Article 1305

A contract is a meeting of minds between two persons whereby one binds himself, with respect to the other, to give something or to render some service. (125a)

Ang kontrata ay pagpupulong ng kaisipan sa pagitan ng dalawang tao na kung saan ang isa ay binibigkis ang kanyang sarili sa isa na magbigay o maggawad ng serbisyo.

Discussion:

Dean Ernesto Pineda, in his book, suggested a definition of a contract:

It is a meeting of the minds between two or more parties, whereby one party binds himself with respect to the other, or where both parties bind themselves reciprocally, in favor of one another, to fulfill a prestation to give, to do or not to do.
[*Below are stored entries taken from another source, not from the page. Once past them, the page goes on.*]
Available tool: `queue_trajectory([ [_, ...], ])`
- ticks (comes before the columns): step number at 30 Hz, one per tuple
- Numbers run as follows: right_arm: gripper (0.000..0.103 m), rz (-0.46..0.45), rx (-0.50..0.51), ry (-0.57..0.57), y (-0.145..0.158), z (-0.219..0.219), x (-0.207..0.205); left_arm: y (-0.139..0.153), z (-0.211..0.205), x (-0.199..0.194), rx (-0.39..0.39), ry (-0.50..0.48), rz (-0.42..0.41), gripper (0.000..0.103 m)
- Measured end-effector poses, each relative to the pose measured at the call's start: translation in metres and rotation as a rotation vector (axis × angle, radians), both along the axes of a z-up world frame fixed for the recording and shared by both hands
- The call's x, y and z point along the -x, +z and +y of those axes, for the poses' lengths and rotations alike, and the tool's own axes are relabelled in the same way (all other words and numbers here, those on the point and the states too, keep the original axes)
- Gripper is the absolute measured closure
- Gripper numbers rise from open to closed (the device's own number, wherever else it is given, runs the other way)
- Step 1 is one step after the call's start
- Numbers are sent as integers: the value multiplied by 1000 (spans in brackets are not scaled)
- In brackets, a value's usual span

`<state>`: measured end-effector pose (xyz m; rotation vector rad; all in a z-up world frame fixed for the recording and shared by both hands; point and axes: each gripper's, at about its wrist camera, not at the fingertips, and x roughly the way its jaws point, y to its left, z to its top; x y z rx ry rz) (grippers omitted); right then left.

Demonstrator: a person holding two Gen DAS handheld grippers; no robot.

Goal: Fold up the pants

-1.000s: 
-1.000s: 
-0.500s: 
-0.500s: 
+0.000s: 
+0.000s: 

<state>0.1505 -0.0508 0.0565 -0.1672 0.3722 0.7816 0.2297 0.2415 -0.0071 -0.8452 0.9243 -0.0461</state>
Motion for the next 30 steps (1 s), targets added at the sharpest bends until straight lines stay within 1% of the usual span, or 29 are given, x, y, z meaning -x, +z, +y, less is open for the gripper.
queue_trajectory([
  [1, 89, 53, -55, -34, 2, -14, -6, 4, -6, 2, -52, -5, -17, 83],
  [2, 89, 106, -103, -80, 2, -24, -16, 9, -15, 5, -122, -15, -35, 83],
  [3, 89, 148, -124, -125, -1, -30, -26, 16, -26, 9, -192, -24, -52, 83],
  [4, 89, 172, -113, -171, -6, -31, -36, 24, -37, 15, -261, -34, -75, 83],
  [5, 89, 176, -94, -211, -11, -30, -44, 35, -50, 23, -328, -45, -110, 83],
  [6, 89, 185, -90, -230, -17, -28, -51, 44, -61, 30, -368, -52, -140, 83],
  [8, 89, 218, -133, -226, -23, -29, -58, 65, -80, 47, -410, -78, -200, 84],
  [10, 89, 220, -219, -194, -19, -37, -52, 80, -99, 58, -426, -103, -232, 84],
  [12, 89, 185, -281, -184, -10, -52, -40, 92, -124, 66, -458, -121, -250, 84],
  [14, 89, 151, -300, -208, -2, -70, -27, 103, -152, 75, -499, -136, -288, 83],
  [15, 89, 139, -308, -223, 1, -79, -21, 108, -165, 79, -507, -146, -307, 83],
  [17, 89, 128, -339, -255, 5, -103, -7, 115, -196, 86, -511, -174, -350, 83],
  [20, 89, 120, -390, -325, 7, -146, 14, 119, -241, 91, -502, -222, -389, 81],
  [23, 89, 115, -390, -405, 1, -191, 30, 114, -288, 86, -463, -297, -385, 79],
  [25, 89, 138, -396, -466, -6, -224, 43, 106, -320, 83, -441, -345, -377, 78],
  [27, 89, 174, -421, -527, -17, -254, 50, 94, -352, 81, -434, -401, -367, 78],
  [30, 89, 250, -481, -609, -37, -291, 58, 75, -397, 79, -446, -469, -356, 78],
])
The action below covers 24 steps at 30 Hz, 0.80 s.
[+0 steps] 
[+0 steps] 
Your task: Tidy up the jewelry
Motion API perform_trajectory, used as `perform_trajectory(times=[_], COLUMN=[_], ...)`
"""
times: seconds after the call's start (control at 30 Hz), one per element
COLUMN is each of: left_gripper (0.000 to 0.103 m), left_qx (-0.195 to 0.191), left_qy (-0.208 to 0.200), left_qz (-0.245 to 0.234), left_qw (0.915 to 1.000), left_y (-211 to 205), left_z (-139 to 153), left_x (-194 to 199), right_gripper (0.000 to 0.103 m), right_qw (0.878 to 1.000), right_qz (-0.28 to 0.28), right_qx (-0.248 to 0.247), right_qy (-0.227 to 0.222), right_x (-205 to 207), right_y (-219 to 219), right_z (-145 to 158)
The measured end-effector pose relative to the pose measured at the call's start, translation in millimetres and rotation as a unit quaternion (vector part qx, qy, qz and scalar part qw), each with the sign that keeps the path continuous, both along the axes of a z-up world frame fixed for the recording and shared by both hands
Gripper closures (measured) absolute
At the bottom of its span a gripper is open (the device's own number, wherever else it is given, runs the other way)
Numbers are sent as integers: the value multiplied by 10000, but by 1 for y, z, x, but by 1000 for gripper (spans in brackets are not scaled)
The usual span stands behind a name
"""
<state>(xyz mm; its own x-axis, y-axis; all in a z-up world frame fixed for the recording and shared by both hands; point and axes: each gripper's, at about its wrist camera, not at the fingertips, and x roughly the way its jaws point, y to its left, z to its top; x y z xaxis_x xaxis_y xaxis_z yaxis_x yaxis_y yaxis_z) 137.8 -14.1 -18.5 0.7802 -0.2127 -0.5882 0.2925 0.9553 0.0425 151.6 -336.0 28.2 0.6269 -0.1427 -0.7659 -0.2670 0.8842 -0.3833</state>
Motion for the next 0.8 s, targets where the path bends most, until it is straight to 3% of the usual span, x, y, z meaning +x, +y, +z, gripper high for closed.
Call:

Three stages in making a contract:

  1. Conception or Generation – This is the stage where the parties begin their intial negotiation, bargaining for the formation of the contract and ending at the moment of agreement.  It is also called the preparatory stage.
  2. Perfection or Birth – This is the stage where the contract is said to have been born,  where the parties had a meeting of minds as to the object, cause or consideration and other terms and conditions of the contract.  It has passed the preparatory state, thus giving birth to the contract.
  3. Consummation or Fulfillment – This is the last stage which consists the performance or fulfillment by the parties of their obligations under the terms of the perfected contract.  Consummation means the accomplishment, death or termination of the contract where the parties cease to be contractually related to one another.

Classifications of contracts

  1. By name

a.  Nominate – those which have been given particular names (i.e. sale, barter, mortgage, lease, carriage, agency, etc.)

b.  Innominate – those which have not been given a particular name and not regulated by special provision of law.  Roman law has classified them as  follows:   Do ut des (I give that you may give); Do ut facias (I give that you may do); Facio ut facias (I do that you may do); Facio ut des (I do that you may give).

     2.  By subject matter

a.  Contracts covering things (i.e. contract of sale, deposit, pledge)

b. Contracts covering services (i.e. contract of carriage)

c. Contracts covering tranmissible rights or credits (i.e. contract of usufruct, assignment of credits.)

      3.  By formation or perfection

 a. Consensual – perfected by mere consent (i.e. sale)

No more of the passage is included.